France Prior to the Revolution


Intro
Perhaps one of the most interesting of France’s many time periods happened just before its revolution. By examining both the social and economic structures used in France at this time, it was easy to see that a revolution was fast approaching. Not only that, but independence was sparked in France by thirteen tiny American colonies, which led many French to believe that it could happen also to them.

Social Classes
France was, in the times before its revolution, using an outdated caste system. In this system the three distinct estates, or social classes, were made up of clergy, the first estate, nobles, the second estate, and the common people, the third estate.

The first estate was the smallest, occupying only .5% of the population. Despite such small numbers, the clergy owned nearly 10% of the land, a figure grossly larger than it should have been for so many men and women who took vows of poverty. While many rural priests were just as poor as their congregations, the majority of peasants began to disdain the church for its extravagance and its taxes. This was the first estate and its way of functioning.

The second estate was made up of 1.5% of the French population. It was probably the richest class, due to its right to tax local peasants and merchants, yet not pay any taxes to the king. This class, in some figures, owned nearly 40% of the land, which was also a very disporportional figure based on population. Many in the second estate began to lose loyalty towards the king in this time because of his repeated attempts towards taxation and his “unenlightened” way of conducting national affairs. It is for this reason that during the revolution, many nobles called for the radical changes proposed by the third estate.


The third estate is perhaps the most interesting class due to the fact that it was really the place the revolution began. Making up nearly 98% of the poulation, the third estate was comprised of mainly peasant farmers, but also included anyone from factory workers to merchants to artaisans to servants. In and around this time period, the third estate owned only 50% of the land. This of course led to an overall very depressing poverty which, no matter how hard they tried, they could not escape due to the first and second estates brutal taxes. As it was put by beloved French Ambassador Thomas Jefferson “the people are illy clothed. Perhaps they havee put on their worst clothes at the moment as it is raining. But I observe women and children carrying heavey burthens and labouring with the hoe. This is an unequivocal indication of extreme poverty.”
external image image?id=93101&rendTypeId=4
The Action Begins
Despite the social unrest caused by the outdated social classes, the people of France would only begin to truly speak of rebellion during the reign of Louis XIV. Due to years of deficit spending, or using more money than the government brought in, France began to accumulate a massive debt. Louis XIV’s extravagance, when added to the cost of wars and inflation, began to cause the economy to crumble.
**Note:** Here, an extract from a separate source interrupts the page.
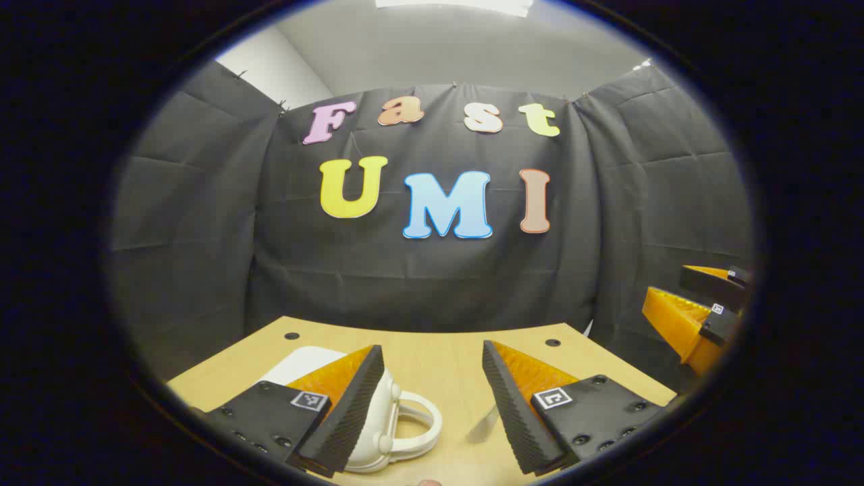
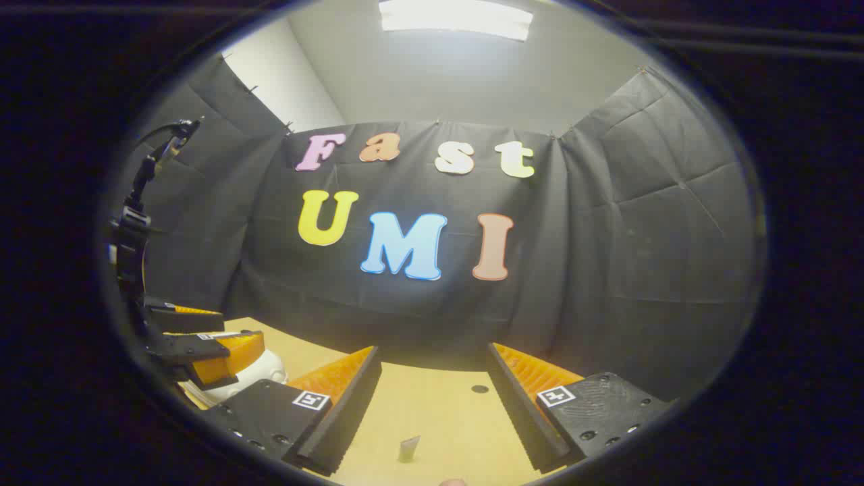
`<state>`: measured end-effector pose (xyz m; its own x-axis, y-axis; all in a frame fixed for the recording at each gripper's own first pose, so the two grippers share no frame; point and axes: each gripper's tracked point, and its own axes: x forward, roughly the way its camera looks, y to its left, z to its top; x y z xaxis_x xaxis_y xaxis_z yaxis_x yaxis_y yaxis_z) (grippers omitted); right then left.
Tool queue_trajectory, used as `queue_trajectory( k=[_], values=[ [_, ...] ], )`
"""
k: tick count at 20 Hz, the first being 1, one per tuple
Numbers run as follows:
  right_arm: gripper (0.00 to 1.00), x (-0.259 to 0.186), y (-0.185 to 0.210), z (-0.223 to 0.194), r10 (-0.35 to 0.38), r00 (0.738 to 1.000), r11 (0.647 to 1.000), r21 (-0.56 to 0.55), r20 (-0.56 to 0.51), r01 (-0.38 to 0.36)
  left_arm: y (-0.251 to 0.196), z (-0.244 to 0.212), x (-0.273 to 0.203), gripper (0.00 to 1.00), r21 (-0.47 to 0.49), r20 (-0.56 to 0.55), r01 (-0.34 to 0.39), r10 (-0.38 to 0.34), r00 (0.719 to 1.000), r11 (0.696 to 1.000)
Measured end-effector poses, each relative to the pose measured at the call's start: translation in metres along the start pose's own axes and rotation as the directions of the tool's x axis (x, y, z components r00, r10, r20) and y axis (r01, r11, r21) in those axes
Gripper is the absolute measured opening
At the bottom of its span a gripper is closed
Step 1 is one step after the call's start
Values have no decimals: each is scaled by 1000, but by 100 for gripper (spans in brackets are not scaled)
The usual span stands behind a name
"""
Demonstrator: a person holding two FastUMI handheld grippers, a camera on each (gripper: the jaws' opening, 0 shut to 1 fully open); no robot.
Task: First open the suitcase, pack the skin care products into it, and then close the suitcase.
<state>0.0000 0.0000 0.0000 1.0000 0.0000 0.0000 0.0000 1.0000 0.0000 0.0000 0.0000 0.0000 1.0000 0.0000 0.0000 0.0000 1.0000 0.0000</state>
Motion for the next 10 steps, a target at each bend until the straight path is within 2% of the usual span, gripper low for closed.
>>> queue_trajectory(
  k=[2, 5, 10],
  values=[
    [94, 5, 5, -4, 41, 999, 999, -2, -11, -41, 0, 7, 4, 94, 8, 4, -25, 25, 1000, 1000],
    [95, 11, 11, -5, 73, 997, 997, 19, -21, -73, -6, 16, 22, 94, -32, -7, -27, 26, 1000, 999],
    [95, 16, 12, -2, 25, 1000, 1000, 20, -14, -25, -1, 28, 31, 94, -57, 1, -3, 3, 1000, 998]
  ],
)
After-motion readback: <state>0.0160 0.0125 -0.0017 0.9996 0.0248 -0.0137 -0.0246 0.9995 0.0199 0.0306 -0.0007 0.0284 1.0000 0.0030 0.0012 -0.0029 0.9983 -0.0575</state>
This really became a problem in the mid 1780’s when bad harvests sent food prices soaring, creating hunger for most of the third estate. The riots inevitably began among peasants who demanded food. In the country members of the third estate began attaching noble’s homes. Throughout this time it became increasingly apparent that the king would need to do something, anything, to help his people.
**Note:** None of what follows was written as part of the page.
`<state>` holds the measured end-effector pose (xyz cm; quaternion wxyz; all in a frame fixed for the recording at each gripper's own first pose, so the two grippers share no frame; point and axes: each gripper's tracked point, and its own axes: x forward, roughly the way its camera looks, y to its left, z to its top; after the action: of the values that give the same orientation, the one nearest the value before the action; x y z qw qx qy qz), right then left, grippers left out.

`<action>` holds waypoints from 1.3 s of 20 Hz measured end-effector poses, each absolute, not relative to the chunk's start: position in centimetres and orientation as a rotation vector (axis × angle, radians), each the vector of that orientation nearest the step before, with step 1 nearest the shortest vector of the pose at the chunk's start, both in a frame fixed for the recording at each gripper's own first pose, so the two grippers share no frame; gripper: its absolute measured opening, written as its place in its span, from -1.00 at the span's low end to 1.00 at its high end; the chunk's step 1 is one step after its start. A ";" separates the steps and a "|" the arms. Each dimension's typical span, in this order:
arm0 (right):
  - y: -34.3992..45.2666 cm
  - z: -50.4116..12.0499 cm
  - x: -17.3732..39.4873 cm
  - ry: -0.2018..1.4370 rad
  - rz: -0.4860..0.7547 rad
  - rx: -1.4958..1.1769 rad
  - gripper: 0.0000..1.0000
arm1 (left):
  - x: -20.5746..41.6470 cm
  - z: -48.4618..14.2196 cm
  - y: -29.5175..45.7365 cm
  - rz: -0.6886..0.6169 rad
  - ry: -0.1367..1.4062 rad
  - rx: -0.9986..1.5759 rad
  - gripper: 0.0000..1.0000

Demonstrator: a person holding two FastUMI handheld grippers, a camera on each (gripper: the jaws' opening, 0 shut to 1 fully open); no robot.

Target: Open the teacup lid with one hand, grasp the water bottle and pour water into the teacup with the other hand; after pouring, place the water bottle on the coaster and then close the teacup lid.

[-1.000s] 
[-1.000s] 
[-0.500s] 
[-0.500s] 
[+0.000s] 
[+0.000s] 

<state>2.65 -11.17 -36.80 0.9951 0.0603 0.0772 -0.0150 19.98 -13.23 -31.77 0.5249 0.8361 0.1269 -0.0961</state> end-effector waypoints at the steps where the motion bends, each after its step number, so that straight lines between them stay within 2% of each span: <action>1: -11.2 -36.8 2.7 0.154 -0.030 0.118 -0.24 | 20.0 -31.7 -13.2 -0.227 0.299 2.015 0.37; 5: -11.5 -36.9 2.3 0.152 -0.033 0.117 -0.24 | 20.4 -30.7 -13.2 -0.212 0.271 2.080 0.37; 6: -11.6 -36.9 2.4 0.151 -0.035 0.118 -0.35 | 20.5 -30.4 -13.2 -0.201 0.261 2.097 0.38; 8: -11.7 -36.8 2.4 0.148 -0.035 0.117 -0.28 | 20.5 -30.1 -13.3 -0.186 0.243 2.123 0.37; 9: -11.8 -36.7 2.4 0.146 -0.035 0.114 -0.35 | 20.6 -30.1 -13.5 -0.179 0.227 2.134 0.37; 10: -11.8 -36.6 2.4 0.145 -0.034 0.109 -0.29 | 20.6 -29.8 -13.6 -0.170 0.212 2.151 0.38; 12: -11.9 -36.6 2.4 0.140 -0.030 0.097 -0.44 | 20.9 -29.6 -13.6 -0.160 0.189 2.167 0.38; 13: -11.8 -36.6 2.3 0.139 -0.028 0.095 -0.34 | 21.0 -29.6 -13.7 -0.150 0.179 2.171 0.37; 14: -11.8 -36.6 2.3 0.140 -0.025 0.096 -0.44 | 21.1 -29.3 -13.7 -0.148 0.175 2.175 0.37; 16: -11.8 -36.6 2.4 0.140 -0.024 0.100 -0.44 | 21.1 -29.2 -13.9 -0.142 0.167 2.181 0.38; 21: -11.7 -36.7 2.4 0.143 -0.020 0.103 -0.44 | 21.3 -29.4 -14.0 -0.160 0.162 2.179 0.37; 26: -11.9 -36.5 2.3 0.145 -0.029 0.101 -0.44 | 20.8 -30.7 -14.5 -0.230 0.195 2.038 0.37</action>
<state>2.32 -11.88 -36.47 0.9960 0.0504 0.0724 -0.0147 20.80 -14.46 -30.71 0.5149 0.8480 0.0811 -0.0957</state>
Louis XIV’s grandson, Louis XVI, was perhaps not the best ruler for pre-revolutionary France. While he meant well and generally strove to help his people, he was indecisive and easily intimidated. In order to help him act, the king elected Jacques Necker, one of the finest financial masterminds in France, to be his main adviser. Necker began almost immediately making reforms to the government and to the many laws that dampened the effectiveness of France’s colony. It was only after he proposed a tax to the First and Second Estates that he was removed from the king’s service.

Unable to decide what the best course of action would be without his chief advisor, Louis XVI finally drove the final nail into pre-revolutionary France’s coffin by calling together the Estates general for the first time in almost 150 years.

The Estates General
In May of 1789, Louis XVI called to order the meeting of the Estates General in Versailles. The Estates General was a meeting in which all three of the estates got together and voted on issues. Members of every estate brought to the meeting many complaints, but the most common included fairer taxes, freedom of speech, and most importantly bread. Other complaints demanded the right to kill animals destroying peasants, crops, and that years of hard work allow for some sort of reward.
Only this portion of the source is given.